MPS di tipo I: il peso della malattia nel lungo termine

Col miglioramento delle terapie, le persone affette da mucopolisaccaridosi di tipo I (MPS I), arrivano fino a trenta o quarant’anni di età, ma la malattia residua, con perdita di motilità, ridotte capacità cognitive e funzionalità cardiopolmonare, visiva e uditiva subottimali, ha un impatto negativo sulla qualità di vita dei malati. A sottolinearlo è uno studio pubblicato da Orphanet Journal of Rare Disease da un gruppo di ricercatori coordinato da Nathalie Guffon, dell’Hospices Civils di Lione, in Francia.

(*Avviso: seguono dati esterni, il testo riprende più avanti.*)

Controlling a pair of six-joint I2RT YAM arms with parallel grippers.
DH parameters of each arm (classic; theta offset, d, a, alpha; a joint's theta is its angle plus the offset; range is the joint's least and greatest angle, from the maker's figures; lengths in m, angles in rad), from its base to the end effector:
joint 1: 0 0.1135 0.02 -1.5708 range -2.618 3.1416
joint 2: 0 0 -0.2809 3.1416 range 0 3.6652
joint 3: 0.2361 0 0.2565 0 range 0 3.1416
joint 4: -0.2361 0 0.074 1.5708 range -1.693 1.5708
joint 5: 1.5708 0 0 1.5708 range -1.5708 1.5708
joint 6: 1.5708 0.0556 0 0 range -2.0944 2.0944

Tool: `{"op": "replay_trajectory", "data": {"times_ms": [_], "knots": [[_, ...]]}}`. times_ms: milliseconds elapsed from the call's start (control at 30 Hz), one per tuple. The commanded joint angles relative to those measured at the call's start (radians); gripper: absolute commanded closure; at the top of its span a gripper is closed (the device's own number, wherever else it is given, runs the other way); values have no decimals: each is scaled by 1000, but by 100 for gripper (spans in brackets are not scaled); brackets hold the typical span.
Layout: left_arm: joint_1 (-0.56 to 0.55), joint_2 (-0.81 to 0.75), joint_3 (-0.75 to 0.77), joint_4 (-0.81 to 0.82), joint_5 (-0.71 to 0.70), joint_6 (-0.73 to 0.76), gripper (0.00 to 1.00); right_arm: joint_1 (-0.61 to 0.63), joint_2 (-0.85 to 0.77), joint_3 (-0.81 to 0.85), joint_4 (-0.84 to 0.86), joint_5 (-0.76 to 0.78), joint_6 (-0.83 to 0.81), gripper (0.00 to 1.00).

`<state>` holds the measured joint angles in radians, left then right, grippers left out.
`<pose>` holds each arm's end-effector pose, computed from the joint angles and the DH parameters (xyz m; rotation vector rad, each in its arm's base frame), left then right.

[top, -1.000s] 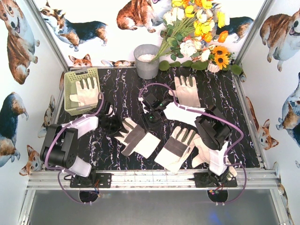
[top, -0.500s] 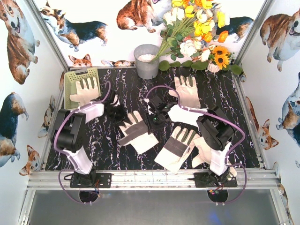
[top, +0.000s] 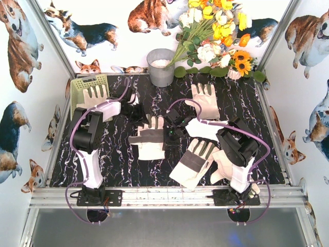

Il trapianto di cellule ematopoietiche (HSCT) precoce è una terapia chiave per la sopravvivenza dei pazienti con MPS I. Tuttavia, gli effetti a lungo termine a livello di funzionalità cognitiva, adattativa e psicosociale di questo trattamento non sono ben documentati. I ricercatori francesi hanno condotto un follow-up da 7 a 33 anni su 25 pazienti con MPS I trapiantati.


Nonostante l’intervento, in tutti i pazienti è stata osservata una malattia residua nei vari decenni di follow-up. Le manifestazioni psichiatriche a insorgenza tardiva sono state osservate nel 68% dei pazienti, mentre i risultati della Welscher Intelligence Scale sono stati eterogenei, con punteggi più bassi registrati su aspetti di memoria e velocità di processo e punteggi più alti a livello di comprensione verbale e ragionamento.


Un beneficio aggiuntivo al trapianto potrebbe invece arrivare dalla terapia enzimatica sostitutiva (ERT), da iniziare non appena  la diagnosi di MPS I è confermata e mantenere in attesa dell’intervento. Inoltre, la somministrazione di ERT anche post-HSCT potrebbe dare benefici ai pazienti nel prevenire le complicanze e riducendo il rischio di interventi medici e chirurgici necessari alla gestione delle complicazioni derivanti dalla patologia, soprattutto nei pazienti in condizioni cliniche sfavorevoli prima del trapianto.